I learned right off that Jutta was a life-long Lutheran. I have this practice, whenever a hymn is sung – I look up to the top left of the page in the hymnbook to see who wrote it. That’s where you’ll find the name of the hymn writer in most hymnbooks. And at Vespers, I occasionally call attention to it. So, once we were singing Luther’s classic hymn, “A Mighty Fortress Is Our God,” and I pointed out that it was one of his hymns. At the end of the service that night, Jutta told me that she was Lutheran.
If there’s anything that marks a true Lutheran, it is an emphasis on justification by grace through faith. Jack Rogers, in his lectures, used to ask, “What was printed on the bumper sticker of Martin Luther’s Volkswagen?” And the answer, of course, would be, “Justification by faith.”
Which means…what? That I am made right with God, not because of any good thing that I has done but because of what Christ has done for me. I’m accepted by God, not because I am acceptable but because he is accepting. It’s all of grace, and I respond to that grace through faith – or simple trust in God’s mercy in Christ.
This, of course, is not just a Lutheran belief. It’s at the heart of the gospel. And over time, as I spoke each Thursday about God’s grace in Jesus Christ, Jutta would tell me how the message made her feel right at home, her being Lutheran and all.

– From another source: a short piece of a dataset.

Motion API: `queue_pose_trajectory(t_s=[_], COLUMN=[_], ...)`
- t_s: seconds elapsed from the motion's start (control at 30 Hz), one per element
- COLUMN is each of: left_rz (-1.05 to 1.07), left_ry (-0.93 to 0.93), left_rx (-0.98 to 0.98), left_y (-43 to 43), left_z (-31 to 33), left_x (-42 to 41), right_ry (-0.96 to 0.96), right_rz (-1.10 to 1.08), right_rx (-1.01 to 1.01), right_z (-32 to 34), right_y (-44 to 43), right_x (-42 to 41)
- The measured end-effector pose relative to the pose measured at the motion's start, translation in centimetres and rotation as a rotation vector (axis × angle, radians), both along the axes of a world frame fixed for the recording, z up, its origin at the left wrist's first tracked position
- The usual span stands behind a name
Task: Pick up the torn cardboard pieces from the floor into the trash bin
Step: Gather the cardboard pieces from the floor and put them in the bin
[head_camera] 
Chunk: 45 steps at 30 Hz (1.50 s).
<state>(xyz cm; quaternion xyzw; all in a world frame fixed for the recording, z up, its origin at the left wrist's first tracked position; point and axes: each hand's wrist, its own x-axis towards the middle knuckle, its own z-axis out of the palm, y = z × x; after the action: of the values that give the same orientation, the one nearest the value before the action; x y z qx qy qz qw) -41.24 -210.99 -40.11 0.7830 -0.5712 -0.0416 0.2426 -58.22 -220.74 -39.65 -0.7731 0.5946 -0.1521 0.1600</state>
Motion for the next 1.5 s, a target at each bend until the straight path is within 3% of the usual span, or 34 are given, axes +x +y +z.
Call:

In the passage from Ephesians, which we read earlier, Paul says that when we hear the word of truth, which is the gospel of salvation by grace through faith, and when we believe it, we are sealed with the Holy Spirit. That is, the Spirit of God comes to dwell within us, and his presence is the guarantee of our eternal inheritance. Jutta has now come into that inheritance, which is life eternal in the presence of God.
I would go so far as to say even that, with Jutta, the quality of her relationship with herself and others was a direct result of the quality of her relationship with God. Because she knew she was safe in Christ, she was secure in herself, and she could be attentive to others. The wholehearted love of God seems always to issue in selfless love for others. It certainly did with Jutta.